■ Exercise goal:
Report each line of the listing below that holds "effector".

■ Input data:
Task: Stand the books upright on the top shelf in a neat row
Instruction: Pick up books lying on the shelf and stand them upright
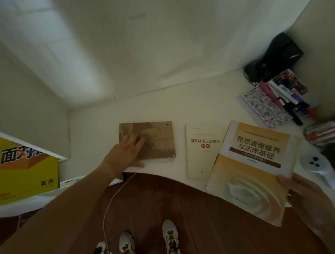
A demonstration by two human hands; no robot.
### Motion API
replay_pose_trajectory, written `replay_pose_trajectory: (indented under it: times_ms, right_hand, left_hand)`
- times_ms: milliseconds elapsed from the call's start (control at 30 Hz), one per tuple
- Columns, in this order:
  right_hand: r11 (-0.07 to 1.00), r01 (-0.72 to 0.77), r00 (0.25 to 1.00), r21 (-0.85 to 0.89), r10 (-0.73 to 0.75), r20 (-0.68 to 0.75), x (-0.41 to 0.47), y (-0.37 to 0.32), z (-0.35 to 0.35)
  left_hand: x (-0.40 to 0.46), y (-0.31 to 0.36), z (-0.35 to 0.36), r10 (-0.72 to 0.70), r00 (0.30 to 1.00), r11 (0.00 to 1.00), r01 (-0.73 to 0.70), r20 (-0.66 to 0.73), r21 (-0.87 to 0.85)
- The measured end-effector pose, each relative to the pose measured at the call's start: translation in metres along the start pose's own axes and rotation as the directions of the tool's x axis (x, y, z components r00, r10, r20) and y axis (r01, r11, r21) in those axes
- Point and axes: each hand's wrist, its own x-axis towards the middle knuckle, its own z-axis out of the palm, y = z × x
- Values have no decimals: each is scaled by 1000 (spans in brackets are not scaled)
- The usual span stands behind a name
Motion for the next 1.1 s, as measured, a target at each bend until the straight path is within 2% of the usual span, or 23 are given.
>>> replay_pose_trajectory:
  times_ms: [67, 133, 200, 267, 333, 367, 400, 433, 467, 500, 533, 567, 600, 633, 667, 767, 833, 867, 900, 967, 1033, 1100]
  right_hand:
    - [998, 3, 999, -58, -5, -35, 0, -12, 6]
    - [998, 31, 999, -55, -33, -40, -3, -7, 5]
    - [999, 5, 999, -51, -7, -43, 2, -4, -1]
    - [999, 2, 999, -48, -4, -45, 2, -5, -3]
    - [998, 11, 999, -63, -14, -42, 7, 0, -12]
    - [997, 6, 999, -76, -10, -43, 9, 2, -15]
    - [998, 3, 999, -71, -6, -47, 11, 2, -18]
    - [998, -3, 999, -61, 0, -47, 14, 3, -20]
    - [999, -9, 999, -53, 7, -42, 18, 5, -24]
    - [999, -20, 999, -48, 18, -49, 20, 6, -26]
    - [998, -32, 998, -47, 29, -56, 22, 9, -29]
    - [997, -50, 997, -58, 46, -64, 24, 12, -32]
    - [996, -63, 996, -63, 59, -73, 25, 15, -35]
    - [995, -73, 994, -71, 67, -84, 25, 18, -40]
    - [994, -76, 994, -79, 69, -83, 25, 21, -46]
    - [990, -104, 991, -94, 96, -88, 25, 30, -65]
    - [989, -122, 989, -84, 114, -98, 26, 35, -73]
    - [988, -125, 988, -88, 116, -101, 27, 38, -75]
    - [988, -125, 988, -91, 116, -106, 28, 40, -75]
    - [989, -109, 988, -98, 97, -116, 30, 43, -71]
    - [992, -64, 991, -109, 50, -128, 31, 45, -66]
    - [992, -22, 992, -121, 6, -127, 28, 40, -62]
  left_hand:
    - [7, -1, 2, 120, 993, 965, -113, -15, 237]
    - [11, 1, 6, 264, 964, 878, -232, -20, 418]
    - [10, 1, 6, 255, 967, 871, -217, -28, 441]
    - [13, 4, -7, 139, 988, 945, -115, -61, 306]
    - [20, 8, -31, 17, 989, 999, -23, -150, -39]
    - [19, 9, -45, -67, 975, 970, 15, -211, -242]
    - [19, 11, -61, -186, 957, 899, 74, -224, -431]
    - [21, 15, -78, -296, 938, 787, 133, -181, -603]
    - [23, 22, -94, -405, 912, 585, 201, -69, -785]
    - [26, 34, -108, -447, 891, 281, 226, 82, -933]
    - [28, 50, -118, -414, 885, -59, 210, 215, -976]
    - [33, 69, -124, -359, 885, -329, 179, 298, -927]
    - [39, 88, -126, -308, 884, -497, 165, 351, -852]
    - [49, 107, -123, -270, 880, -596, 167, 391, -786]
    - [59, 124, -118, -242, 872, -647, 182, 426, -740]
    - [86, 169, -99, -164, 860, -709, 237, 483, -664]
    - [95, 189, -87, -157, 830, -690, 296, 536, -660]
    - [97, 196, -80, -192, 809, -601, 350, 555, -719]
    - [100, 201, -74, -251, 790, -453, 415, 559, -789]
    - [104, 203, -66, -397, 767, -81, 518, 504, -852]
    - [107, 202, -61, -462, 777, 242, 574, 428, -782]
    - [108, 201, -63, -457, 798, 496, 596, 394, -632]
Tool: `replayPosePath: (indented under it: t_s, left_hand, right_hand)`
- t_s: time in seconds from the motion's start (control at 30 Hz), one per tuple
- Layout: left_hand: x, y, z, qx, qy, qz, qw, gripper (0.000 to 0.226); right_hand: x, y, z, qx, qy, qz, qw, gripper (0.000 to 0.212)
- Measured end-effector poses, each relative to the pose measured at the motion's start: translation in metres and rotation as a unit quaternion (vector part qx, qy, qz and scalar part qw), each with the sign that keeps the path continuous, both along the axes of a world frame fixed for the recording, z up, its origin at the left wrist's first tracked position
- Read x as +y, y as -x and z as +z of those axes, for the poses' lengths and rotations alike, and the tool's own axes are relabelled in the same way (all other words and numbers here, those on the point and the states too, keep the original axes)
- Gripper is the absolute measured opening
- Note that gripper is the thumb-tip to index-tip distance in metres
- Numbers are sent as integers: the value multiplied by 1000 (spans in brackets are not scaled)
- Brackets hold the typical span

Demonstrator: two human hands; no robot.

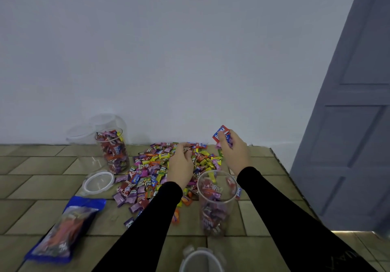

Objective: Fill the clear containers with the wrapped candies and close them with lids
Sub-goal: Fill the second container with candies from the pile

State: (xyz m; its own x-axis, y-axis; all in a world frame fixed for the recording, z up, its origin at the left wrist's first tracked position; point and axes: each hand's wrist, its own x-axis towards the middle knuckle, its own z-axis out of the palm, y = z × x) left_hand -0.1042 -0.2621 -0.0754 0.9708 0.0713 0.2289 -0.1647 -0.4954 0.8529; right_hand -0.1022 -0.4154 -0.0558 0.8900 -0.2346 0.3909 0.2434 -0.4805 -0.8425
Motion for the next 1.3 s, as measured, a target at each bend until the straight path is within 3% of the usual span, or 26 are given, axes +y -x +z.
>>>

■ Exercise solution:
- The measured end-effector pose, each relative to the pose measured at the call's start: translation in metres along the start pose's own axes and rotation as the directions of the tool's x axis (x, y, z components r00, r10, r20) and y axis (r01, r11, r21) in those axes
- Measured end-effector poses, each relative to the pose measured at the motion's start: translation in metres and rotation as a unit quaternion (vector part qx, qy, qz and scalar part qw), each with the sign that keeps the path continuous, both along the axes of a world frame fixed for the recording, z up, its origin at the left wrist's first tracked position

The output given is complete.